La technicité de cet objet vient d’abord de sa matière. Après les premières bouteilles en grès, au milieu du XIXe siècle "l’eau vendue en bouteille en verre a gagné des marchés fragmentés en Europe (….) En même temps que se mettaient en place des réseaux de distribution publique d’eau potable" écrit Nicolas Marty. Dans la course à la rentabilité qui se joue chez les détaillants va émerger l’idée d’un nouveau matériau pour la bouteille : le plastique. Il est d’autant plus séduisant que la croissance des industries pétrolières pousse les entrepreneurs à lui trouver toujours plus d’applications. En 1968, la marque Vittel développe la première bouteille d'eau en Polychlorure de Vinyle ou PVC. Née de la rencontre non fortuite entre l’industrie des boissons de large diffusion et celle des matériaux d’emballage, la bouteille plastique est une star :
Le produit remporte un succès immédiat. La grande revue professionnelle française Libre Service Actualité titre en décembre 1968 : "Un des espoirs fondamentaux de la distribution se réalise." Le basculement est quasi général. Légère, transparente, incassable, transportable, mobile, ses nombreuses qualités en font un succès français remarquable, observé par toutes les grandes entreprises de boissons industrielles. Nicolas Marty
A leur tour, les Etats-Unis créent leur propre bouteille de soda en plastique dans "un matériau plus solide et plus stable que le PVC" : le polytéréphtalate d'éthylène ou PET, une matière synthétique de la famille des polyesters, constitué de pétrole, de gaz naturel ou de matières végétales. La production massive de bouteilles en plastique accompagne un changement de paradigme de consommation :
La bouteille plastique se retrouve dès lors très rapidement aux quatre coins du monde.
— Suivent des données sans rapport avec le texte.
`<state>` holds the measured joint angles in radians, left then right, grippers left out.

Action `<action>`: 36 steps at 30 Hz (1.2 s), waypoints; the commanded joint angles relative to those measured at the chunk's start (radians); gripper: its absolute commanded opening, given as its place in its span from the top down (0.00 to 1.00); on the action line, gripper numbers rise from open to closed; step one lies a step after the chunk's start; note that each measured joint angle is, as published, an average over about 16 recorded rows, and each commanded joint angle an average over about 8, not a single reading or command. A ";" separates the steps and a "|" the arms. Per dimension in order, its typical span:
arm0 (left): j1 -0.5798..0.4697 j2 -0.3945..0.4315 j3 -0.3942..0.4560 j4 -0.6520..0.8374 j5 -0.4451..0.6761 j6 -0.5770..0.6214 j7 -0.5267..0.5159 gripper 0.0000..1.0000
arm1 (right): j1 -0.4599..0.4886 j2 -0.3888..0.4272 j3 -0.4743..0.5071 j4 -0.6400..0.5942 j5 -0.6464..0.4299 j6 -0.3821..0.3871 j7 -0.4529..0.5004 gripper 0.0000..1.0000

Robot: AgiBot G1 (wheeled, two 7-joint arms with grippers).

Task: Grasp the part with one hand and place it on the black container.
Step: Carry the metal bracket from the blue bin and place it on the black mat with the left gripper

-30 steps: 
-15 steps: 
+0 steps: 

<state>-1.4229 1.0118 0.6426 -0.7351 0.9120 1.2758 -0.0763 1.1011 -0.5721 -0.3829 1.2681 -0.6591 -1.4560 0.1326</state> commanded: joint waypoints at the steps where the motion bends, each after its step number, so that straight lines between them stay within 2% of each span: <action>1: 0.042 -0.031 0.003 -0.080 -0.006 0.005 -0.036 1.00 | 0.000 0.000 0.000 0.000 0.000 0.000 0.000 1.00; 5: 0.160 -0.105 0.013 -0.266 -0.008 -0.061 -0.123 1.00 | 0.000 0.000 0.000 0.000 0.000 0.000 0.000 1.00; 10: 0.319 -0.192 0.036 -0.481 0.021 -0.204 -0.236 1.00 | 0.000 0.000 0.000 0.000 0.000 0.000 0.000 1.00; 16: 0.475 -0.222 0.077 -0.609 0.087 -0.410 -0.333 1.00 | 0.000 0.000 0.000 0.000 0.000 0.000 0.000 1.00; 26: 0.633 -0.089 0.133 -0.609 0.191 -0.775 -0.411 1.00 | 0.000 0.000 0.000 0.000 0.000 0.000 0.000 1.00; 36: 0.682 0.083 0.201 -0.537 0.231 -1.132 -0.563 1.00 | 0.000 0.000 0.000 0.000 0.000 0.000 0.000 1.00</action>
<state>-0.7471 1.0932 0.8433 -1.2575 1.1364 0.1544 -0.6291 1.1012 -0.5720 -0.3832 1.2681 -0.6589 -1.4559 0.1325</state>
Elle modifie radicalement les modes de boire, la relation même que les sociétés ont à l’eau, en la faisant passer d’un bien naturel et public à une sorte d’objet portable de propriété individuelle. De ce fait, elle contribue grandement aussi à la mise en place d’un nouveau régime de déchet, installant l’habitude du jetable. Nicolas Marty
Dans certaines régions du monde sont apparus des lieux dédiés au tri des déchets plastiques – aux premiers rangs desquels on retrouve notre bouteille d’eau - parfois appelés "villages plastiques". "Il faut attendre les années 1980 pour que les études, initiées dans le monde scandinave sur les coûts globaux (Life Cycle Assessment) de ces types d’emballage, suscitent de fortes critiques, note Nicolas Marty. Celles-ci ont entraîné la mobilisation d’associations, d’organisations non gouvernementales puis de groupes politiques en faveur d’un boycott des bouteilles plastiques et de solutions alternatives." Mais l'on ne se débarrassera pas aussi facilement de l’omniprésente et universelle bouteille d’eau : depuis des dizaines d’années, elle nous lègue un tas de micro- et nanoparticules de polymères...
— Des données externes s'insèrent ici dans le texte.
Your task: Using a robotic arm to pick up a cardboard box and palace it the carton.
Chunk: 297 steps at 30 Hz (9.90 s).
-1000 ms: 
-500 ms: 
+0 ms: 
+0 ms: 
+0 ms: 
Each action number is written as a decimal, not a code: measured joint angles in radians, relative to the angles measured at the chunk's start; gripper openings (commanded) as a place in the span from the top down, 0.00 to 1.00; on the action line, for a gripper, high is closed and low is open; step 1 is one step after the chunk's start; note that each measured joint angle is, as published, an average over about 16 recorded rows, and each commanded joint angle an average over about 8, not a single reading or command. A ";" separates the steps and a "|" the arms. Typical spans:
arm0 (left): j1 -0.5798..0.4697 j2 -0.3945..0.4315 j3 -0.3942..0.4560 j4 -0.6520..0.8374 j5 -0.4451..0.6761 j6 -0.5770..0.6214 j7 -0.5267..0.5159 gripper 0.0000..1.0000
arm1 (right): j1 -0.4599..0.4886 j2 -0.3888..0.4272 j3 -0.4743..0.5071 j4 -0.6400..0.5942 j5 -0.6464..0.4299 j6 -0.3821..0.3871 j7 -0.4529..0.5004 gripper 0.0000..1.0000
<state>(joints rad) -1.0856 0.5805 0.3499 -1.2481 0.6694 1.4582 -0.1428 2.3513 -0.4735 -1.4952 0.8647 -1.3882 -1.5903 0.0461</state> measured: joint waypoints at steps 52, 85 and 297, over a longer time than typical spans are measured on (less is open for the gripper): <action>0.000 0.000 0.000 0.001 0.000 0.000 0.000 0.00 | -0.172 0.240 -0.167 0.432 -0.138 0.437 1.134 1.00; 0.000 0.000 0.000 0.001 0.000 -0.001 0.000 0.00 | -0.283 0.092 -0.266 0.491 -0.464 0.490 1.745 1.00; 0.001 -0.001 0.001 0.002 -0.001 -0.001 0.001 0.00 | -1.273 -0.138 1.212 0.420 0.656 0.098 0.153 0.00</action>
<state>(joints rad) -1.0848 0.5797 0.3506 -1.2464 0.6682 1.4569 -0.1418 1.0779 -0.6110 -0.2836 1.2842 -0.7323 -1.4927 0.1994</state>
"Les objets en particulier n'épuisent pas leur sens dans leur matérialité et leur fonction pratique", écrivait Jean Baudrillard dans son Système des objets. Pris dans des circuits d’échanges et de commercialisation, les objets qui habitent notre quotidien le sont également dans des réseaux symboliques et de modes versatiles. C'est ce que l'on redécouvre en pénétrant dans ce Magasin du monde, l'histoire des objets, c'est aussi celle de leurs usages et réappropriations à travers le monde.